In the earlier chapters, the reader has been introduced to various equations of motion of the atmosphere, such as non-divergent vorticity equation, shallow water barotropic equations, quasi-geostrophic equations, and baroclinic equations. The aforementioned model equations for the atmosphere represents both an initial value problem and a boundary-value problem. For global atmospheric models, the required boundary conditions would correspond to both upper and lower boundaries of the atmosphere. There are no lateral boundaries for a global model as the model computational domain is naturally periodic.
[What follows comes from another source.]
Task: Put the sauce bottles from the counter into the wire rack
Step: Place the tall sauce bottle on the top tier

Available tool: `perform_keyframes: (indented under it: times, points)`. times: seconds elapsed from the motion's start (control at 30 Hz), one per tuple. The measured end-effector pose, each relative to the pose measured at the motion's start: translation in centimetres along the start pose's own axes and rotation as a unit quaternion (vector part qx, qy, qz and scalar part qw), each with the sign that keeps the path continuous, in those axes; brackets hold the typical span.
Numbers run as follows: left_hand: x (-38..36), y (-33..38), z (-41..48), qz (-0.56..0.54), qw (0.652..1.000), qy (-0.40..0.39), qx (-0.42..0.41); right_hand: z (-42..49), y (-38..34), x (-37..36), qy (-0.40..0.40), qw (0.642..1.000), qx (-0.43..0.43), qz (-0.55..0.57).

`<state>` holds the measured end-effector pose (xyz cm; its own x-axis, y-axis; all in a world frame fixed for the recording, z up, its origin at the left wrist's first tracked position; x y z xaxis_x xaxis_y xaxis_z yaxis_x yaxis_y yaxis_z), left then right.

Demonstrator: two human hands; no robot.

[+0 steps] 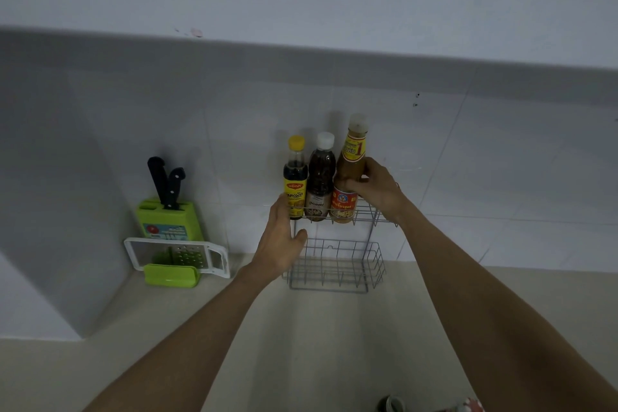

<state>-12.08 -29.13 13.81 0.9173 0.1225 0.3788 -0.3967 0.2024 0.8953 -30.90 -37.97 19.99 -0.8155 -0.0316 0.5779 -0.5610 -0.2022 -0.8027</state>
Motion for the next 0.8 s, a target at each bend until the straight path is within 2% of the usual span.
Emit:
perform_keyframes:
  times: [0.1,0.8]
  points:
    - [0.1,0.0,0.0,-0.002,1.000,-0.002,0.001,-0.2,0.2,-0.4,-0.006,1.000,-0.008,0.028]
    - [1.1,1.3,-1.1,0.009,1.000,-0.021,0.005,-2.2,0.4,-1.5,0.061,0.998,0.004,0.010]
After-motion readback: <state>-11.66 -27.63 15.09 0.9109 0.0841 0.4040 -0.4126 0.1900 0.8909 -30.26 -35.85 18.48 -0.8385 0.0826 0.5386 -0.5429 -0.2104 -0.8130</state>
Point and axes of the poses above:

However, for regional atmospheric models that have a limited area of computational domain, the governing equations cannot be solved without specifying the nature of the lateral-boundary conditions. These lateralboundary conditions for limited area models provide a means of obtaining the values of the dependent variables at these boundary points that correspond to lateral boundaries. For operational meteorological forecasts that employ a limited area regional atmospheric model, the lateral boundary values are obtained by interpolation from values of dependent variables at grid points of a previously run global atmospheric forecast model. For non-operational researchers working with a limited area regional atmospheric model, the lateral boundary values are obtained from archived and gridded regional or global analysis, the latter obtained by combining the optimal atmospheric model output with all possible atmospheric observations.
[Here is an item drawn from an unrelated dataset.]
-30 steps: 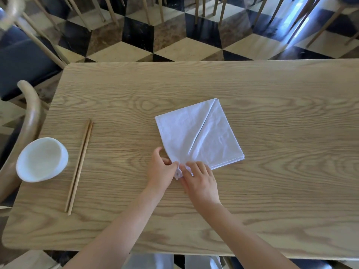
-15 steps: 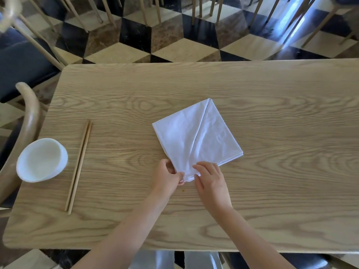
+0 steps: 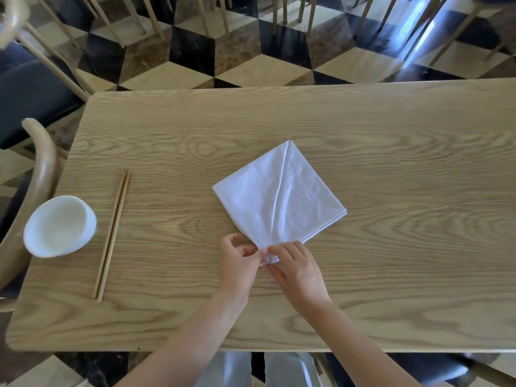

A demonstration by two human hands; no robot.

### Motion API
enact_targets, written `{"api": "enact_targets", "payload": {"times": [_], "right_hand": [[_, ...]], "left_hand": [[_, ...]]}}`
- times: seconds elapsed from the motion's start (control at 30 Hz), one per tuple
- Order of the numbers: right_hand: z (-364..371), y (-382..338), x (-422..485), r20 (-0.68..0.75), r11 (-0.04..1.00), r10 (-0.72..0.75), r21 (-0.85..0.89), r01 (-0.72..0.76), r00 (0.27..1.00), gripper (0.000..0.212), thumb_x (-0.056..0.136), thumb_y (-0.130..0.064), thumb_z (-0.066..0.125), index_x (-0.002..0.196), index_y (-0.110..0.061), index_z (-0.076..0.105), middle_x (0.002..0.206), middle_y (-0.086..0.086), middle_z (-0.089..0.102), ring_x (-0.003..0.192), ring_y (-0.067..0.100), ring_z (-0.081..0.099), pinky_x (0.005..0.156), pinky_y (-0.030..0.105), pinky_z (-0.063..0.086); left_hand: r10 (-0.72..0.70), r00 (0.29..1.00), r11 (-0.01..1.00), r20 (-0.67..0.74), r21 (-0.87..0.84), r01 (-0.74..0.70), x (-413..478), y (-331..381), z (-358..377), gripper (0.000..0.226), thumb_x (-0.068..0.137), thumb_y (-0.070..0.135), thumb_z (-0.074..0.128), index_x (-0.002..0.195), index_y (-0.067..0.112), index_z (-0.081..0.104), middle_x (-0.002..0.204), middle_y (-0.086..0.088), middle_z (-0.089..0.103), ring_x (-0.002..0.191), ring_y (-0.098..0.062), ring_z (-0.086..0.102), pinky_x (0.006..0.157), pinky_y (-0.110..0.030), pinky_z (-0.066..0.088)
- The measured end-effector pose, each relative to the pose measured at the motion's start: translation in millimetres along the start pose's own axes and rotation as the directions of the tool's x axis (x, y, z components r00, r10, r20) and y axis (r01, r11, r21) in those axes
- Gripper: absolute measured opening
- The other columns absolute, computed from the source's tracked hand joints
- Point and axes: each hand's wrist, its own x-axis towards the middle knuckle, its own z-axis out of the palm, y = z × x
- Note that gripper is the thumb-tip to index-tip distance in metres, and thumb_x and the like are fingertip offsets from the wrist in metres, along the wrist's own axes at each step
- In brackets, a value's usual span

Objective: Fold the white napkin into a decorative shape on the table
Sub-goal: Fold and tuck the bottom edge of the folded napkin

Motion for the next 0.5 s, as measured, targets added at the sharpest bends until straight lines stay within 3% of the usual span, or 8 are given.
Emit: {"api": "enact_targets", "payload": {"times": [0.17, 0.27, 0.33, 0.4, 0.43, 0.5], "right_hand": [[-0.9, -2.9, 1.6, -0.042, 1.0, 0.012, 0.006, -0.012, 0.999, 0.012, 0.086, -0.016, 0.055, 0.092, -0.012, 0.065, 0.084, -0.003, 0.065, 0.074, 0.02, 0.054, 0.066, 0.027, 0.045], [-9.0, -4.2, 7.4, -0.075, 1.0, 0.024, 0.015, -0.023, 0.997, 0.018, 0.087, -0.012, 0.05, 0.09, -0.008, 0.068, 0.082, 0.0, 0.067, 0.074, 0.021, 0.057, 0.064, 0.029, 0.046], [-18.8, -6.6, 15.9, -0.095, 1.0, 0.022, 0.02, -0.02, 0.995, 0.019, 0.087, -0.011, 0.05, 0.09, -0.007, 0.068, 0.08, 0.001, 0.067, 0.075, 0.02, 0.055, 0.064, 0.028, 0.045], [-32.4, -9.3, 30.0, -0.109, 1.0, 0.004, 0.012, -0.002, 0.994, 0.02, 0.086, -0.011, 0.049, 0.089, -0.007, 0.069, 0.079, 0.002, 0.067, 0.074, 0.02, 0.056, 0.063, 0.027, 0.045], [-40.2, -10.7, 39.0, -0.102, 1.0, -0.008, 0.001, 0.009, 0.995, 0.021, 0.086, -0.012, 0.049, 0.09, -0.007, 0.069, 0.078, 0.002, 0.067, 0.074, 0.022, 0.057, 0.061, 0.027, 0.046], [-59.1, -13.8, 59.5, -0.07, 1.0, -0.021, -0.017, 0.02, 0.997, 0.022, 0.085, -0.013, 0.049, 0.09, -0.009, 0.07, 0.076, 0.002, 0.067, 0.073, 0.023, 0.059, 0.06, 0.027, 0.046]], "left_hand": [[0.019, 0.999, 0.999, 0.031, -0.026, -0.019, -2.1, 3.1, -2.6, 0.043, 0.08, -0.005, 0.064, 0.11, 0.012, 0.039, 0.072, -0.009, 0.063, 0.067, -0.016, 0.065, 0.074, -0.03, 0.056], [0.166, 0.986, 0.979, 0.028, 0.119, -0.169, 2.7, 11.7, -11.1, 0.03, 0.086, 0.001, 0.057, 0.107, 0.017, 0.043, 0.083, -0.005, 0.066, 0.077, -0.016, 0.067, 0.075, -0.026, 0.054], [0.41, 0.911, 0.83, 0.049, 0.394, -0.395, 18.2, 19.3, -25.2, 0.04, 0.083, -0.002, 0.057, 0.114, 0.019, 0.044, 0.104, -0.003, 0.059, 0.095, -0.019, 0.059, 0.08, -0.026, 0.048], [0.595, 0.79, 0.522, 0.15, 0.675, -0.522, 42.4, 32.2, -40.0, 0.058, 0.074, -0.005, 0.065, 0.125, 0.014, 0.045, 0.116, -0.006, 0.048, 0.107, -0.022, 0.046, 0.089, -0.027, 0.036], [0.626, 0.751, 0.389, 0.21, 0.751, -0.534, 55.7, 40.9, -45.2, 0.059, 0.07, -0.004, 0.068, 0.124, 0.013, 0.05, 0.119, -0.009, 0.048, 0.109, -0.026, 0.044, 0.091, -0.028, 0.031], [0.61, 0.728, 0.269, 0.313, 0.782, -0.562, 74.7, 62.9, -48.7, 0.041, 0.069, 0.002, 0.072, 0.108, 0.013, 0.064, 0.117, -0.01, 0.056, 0.11, -0.03, 0.048, 0.092, -0.028, 0.029]]}}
Both global and regional models require the upper and lower boundary values to be assigned. Real atmosphere does not have a definite upper value. However, unlike the real atmosphere, the model atmosphere does not extend to infinity; hence, it is necessary to define an artificial upper boundary for the model atmosphere and provide upper boundary values for the dependent variables at these artificial upper boundaries. The choice of the upper artificial boundary or lid impacts the computational costs. Upward-propagating internal-gravity waves that are generated by mountains or by deeply convective and organized systems can extend to great heights in the atmosphere. The most commonly employed upper boundary conditions in atmospheric models such as the rigid lid condition or free surface condition can reflect these vertically propagating internal gravity waves and distort the model solution.